About this task>
Please give the lines below again exactly as they stand, from the one that contains "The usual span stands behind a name" up to and including the one that contains "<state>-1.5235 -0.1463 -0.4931", leaving all pictures out.

Given material>

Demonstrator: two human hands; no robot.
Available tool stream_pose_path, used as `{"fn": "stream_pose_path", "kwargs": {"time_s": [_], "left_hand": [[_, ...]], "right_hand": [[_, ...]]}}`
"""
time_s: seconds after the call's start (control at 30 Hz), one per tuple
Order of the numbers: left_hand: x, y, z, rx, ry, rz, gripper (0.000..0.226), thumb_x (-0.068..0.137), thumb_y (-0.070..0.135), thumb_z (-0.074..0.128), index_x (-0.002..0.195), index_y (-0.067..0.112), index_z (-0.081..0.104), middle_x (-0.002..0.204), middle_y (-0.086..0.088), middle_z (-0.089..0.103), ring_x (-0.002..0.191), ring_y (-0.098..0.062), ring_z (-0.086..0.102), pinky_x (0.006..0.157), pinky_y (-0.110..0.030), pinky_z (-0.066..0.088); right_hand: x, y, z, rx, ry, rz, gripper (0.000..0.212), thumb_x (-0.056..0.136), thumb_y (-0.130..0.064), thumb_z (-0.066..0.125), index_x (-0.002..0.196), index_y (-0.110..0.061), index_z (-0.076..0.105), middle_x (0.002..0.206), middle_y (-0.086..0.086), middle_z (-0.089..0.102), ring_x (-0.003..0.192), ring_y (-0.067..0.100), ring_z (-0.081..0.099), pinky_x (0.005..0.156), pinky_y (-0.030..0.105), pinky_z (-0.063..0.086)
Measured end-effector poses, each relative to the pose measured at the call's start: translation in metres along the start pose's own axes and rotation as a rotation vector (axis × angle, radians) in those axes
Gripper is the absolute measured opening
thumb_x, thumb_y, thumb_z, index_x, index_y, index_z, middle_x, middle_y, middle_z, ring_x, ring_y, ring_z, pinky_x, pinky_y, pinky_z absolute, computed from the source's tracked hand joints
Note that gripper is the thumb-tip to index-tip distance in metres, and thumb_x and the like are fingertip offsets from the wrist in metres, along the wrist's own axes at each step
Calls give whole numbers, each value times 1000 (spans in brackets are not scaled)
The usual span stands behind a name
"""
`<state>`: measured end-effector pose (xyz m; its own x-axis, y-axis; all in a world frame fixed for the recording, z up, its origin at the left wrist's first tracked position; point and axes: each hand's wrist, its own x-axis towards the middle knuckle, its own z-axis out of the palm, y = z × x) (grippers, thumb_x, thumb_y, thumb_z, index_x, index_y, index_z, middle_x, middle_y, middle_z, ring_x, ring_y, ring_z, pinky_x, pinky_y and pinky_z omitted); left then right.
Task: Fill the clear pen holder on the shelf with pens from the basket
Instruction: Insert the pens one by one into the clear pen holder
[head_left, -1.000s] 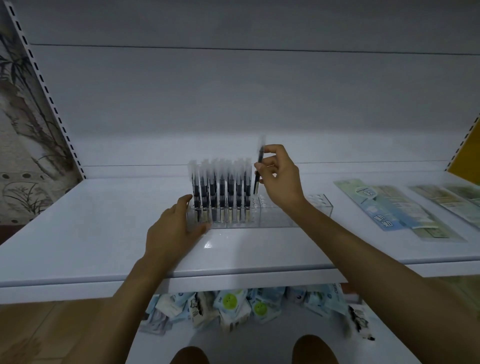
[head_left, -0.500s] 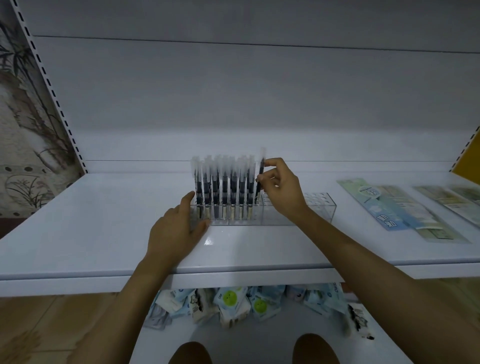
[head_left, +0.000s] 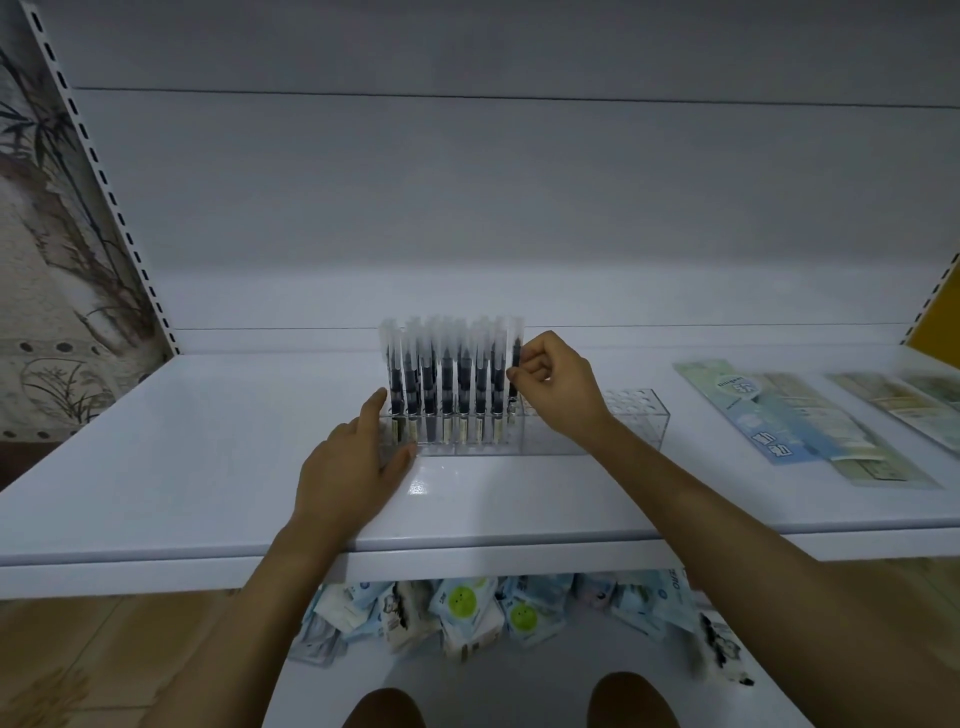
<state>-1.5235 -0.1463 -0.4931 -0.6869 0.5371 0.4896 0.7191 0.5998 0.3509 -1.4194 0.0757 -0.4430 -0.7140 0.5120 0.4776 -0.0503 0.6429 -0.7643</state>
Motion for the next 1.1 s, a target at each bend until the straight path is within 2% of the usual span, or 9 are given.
{"fn": "stream_pose_path", "kwargs": {"time_s": [0.23,0.37,0.47,0.57,0.73,0.83,0.97,1.03,1.1], "left_hand": [[1,-3,2,-4,-24,-13,74,92,50,51,151,22,18,101,-6,65,87,-22,59,61,-30,44],[-1,-4,2,-63,-46,-6,77,91,47,54,152,21,15,100,-6,64,84,-20,57,62,-29,42],[-3,-6,4,-111,-70,11,82,90,44,57,153,20,11,100,-9,64,81,-20,55,63,-29,41],[-4,-8,5,-108,-63,8,82,91,45,57,153,21,9,102,-11,64,84,-25,58,66,-31,45],[-4,-8,5,-103,-66,-1,82,90,46,56,153,21,10,101,-11,64,84,-24,58,67,-32,47],[-5,-6,3,-94,-62,-9,81,91,45,56,153,21,11,107,-11,64,89,-25,59,68,-32,47],[-10,1,-1,42,30,-21,74,90,46,56,151,18,22,113,-4,64,95,-24,62,67,-34,51],[-11,3,-4,85,55,-37,67,91,45,55,146,17,32,106,-2,67,90,-24,63,63,-34,50],[-10,5,-5,110,60,-52,56,92,40,53,140,15,42,90,-1,68,78,-23,62,55,-31,47]], "right_hand": [[-1,-3,-2,-4,-22,33,11,88,-11,63,92,-12,53,72,-7,54,62,3,49,63,14,42],[0,-4,-3,1,-28,50,11,88,-11,63,96,-9,57,79,-1,59,65,7,52,63,14,43],[0,-4,-3,-16,-33,53,11,89,-11,61,99,-7,60,82,4,61,70,13,54,69,21,47],[0,-4,-1,-34,-43,53,10,90,-11,59,99,-8,60,78,-2,59,70,13,54,74,29,49],[0,-4,-2,-56,-51,52,12,90,-11,55,100,-9,61,82,-1,62,74,14,57,77,31,50],[0,-3,-1,-46,-45,47,9,87,-13,59,96,-13,61,75,-8,59,68,9,55,72,26,49],[1,-2,-1,-32,-44,36,8,86,-15,67,89,-12,61,66,-10,54,57,3,47,64,19,43],[1,-2,-1,-43,-43,35,7,87,-14,65,91,-9,62,65,-10,52,56,3,47,65,20,41],[1,-1,-2,-63,-43,33,8,88,-13,62,93,-6,62,66,-10,53,57,3,47,66,22,41]]}}
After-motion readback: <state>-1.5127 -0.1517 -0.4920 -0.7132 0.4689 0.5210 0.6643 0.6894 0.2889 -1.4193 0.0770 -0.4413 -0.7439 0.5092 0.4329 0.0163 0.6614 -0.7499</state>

Problem solution>
The usual span stands behind a name
"""
`<state>`: measured end-effector pose (xyz m; its own x-axis, y-axis; all in a world frame fixed for the recording, z up, its origin at the left wrist's first tracked position; point and axes: each hand's wrist, its own x-axis towards the middle knuckle, its own z-axis out of the palm, y = z × x) (grippers, thumb_x, thumb_y, thumb_z, index_x, index_y, index_z, middle_x, middle_y, middle_z, ring_x, ring_y, ring_z, pinky_x, pinky_y and pinky_z omitted); left then right.
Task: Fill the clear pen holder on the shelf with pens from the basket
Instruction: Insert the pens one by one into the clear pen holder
[head_left, -1.000s] 
[head_left, -0.500s] 
[head_left, +0.000s] 
<state>-1.5235 -0.1463 -0.4931 -0.6869 0.5371 0.4896 0.7191 0.5998 0.3509 -1.4194 0.0757 -0.4430 -0.7140 0.5120 0.4776 -0.0503 0.6429 -0.7643</state>

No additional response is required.